Well, if I can prove that there’s one thing true of X that’s NOT true of Y, then I’ve shown that X is not equal to Y. X is not the same property as Y. In other words, if there’s something we know about my mental properties that we also know are NOT true of my physical brain properties, then I’ve shown that MY BRAIN is not the same property as MY MIND. I am more than just a brain. I have a mind…or a soul as well.

Actually – it turns out that there are many ways of demonstrating that my mental properties are different from my brain properties. Here’s one way.

Imagine you are a scientist studying the function of the live human brain and you touch a region of tissue, causing the patient’s brain to exhibit a particular physical property. Neurons fire; chemistry is affected; you measure and record this change on your instrument.

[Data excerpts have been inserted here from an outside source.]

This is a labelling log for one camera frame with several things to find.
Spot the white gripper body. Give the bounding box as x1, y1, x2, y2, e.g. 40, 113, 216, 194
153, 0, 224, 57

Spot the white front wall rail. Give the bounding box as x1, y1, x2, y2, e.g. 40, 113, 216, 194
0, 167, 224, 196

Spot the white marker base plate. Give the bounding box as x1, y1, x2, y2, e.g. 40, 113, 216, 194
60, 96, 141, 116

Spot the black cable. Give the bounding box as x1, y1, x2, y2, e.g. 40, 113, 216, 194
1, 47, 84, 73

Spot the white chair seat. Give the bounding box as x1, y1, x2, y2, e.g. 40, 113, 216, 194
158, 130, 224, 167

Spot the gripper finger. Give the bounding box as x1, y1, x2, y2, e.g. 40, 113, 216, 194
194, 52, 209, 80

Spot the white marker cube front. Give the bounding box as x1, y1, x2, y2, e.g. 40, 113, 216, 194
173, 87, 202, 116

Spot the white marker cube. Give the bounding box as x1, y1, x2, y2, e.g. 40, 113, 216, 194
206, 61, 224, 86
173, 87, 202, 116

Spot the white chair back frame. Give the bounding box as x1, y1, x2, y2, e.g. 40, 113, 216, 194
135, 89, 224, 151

And because you have a good bedside manner, you ask the patient how they are doing. And they say, “That was weird. When you did that, I immediately saw an image of my grandmother in a red dress; I could smell her perfume and everything.” I suggest that what you’ve got here is evidence of two separate things; a mental state and a physical state. The mental state is the image and smell of the grandmother; the physical state is the change in brain chemistry.[1]

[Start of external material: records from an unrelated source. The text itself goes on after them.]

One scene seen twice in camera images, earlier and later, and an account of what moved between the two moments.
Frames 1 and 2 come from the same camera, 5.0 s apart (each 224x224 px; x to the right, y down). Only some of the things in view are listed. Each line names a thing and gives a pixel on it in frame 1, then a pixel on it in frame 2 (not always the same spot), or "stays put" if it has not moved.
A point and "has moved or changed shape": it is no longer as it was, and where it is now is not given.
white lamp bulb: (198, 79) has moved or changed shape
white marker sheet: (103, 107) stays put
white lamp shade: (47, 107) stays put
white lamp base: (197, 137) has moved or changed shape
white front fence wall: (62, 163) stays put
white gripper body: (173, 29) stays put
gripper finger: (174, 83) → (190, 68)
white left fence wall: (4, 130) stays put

Think about this. There’s nothing we can say about that image that will make it physical; we can hunt through every inch of brain tissue, and not find any evidence of a red dress anywhere. It’s not physical; but it is real because your patient experienced it.

What does this suggest? I propose that there’s a cause and effect relationship between a person’s mind, or soul, and their brain. One affects the other. Yet they are distinct. There are things true of my brain that are not true of my mind; they are both properties of a human person. I have a brain and I also have a mind.

Not convinced? Well think of it this way. Our scientist has got to ask his patient what is going on in his mind; he cannot measure what the imagined image or smells were; he can’t tell how red the image of the dress is; unless he engages his patient in a conversation about it. Yet he absolutely can measure what is going on in his patient’s brain. Mind and brain are separate yet related properties. One is material, the other is immaterial.

It seems to me that Ghost in the Shell is pointing in the right direction here as it explores what makes up a human being. There’s more to people than the material; there is the immaterial as well. I have a soul which is separate though related…and this opens up all manner of possibilities for my future…

[1] J P Moreland, In Defence of the Soul, (BIOLA University, 2014).